Factors affecting Photosynthesis-

• Internal factors: Affected by plant genetic makeup & growth. ego no., size, age, orientation of leaves, mesophyll cells, chloroplasts, internal CO2 concentration, chlorophyll content.
• External factors: Availability of sunlight, CO2 concentration, water, temperature, light intensity.
• Blackman’s Law of Limiting factors (1905): If a chemical process is affected by more than 1 factor, then its rate is determined by factor nearest to its minimal value, which directly affects process if its quantity is changed eg. despite presence of green leaf, light & CO2, plant may not perform photosynthesis if temperature is low. If optimum temperature is given, it will start photosynthesising.

(1) Light:

• At low light intensity, there is linear relationship between incident light & CO2 fixation.
• At high light intensity, rate doesn’t show further increase as other factors become limiting.
• Light saturation occur at 10% of full sunlight.
• Light is rarely limiting factor except for shady plants.
• Increase in light-beyond a point cause breakdown of chlorophyll & decrease photosynthesis

(2) Carbon dioxide concentration- Major limiting factor.

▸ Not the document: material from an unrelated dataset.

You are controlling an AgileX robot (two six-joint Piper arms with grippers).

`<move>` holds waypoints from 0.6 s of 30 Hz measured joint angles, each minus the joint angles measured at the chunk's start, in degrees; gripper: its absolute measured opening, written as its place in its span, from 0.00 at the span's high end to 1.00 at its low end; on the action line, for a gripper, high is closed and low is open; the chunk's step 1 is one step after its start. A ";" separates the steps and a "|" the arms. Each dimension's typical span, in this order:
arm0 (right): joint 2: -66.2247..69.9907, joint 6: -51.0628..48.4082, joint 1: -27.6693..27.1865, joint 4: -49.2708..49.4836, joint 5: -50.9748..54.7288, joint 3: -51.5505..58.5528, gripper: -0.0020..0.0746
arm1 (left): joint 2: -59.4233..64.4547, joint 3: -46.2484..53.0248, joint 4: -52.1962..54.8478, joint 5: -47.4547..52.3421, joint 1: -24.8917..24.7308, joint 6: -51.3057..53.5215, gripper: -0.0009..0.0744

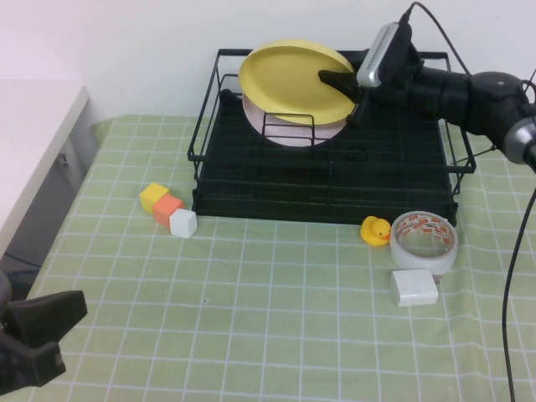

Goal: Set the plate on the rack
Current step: Place the plate on the rack

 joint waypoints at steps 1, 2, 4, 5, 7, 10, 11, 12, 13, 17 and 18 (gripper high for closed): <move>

• 0.03-0.04% in atmosphere.
• At low light condition, neither C3 nor C4 respond to high CO2 condition.
• At high light condition, both show increase in CO2 fixation.
• C4 show saturation at 360 mL^-1 while C3 show saturation beyond 450 mI L^-1.
• So, CO2 is limiting to C3 plants.
• C3 respond to high CO2 by increasing rate of photosynthesis hence high productivity. So, used in greenhouse crops like tomatoes & bell pepper.

(3) Temperature-

• Dark reactions are temperature controlled whereas light reactions are affected to less extent.
• C4 respond to high temperature & high rate of photosynthesis whereas C3 have low optimum temperature.
• Tropical plants have higher optimum temperature than temperate.

(4) Water:

Affect indirectly.

Water stress closes stomata hence reducing CO2 available. It makes leaves wilt & reduce surface area of leaves & metabolic activity.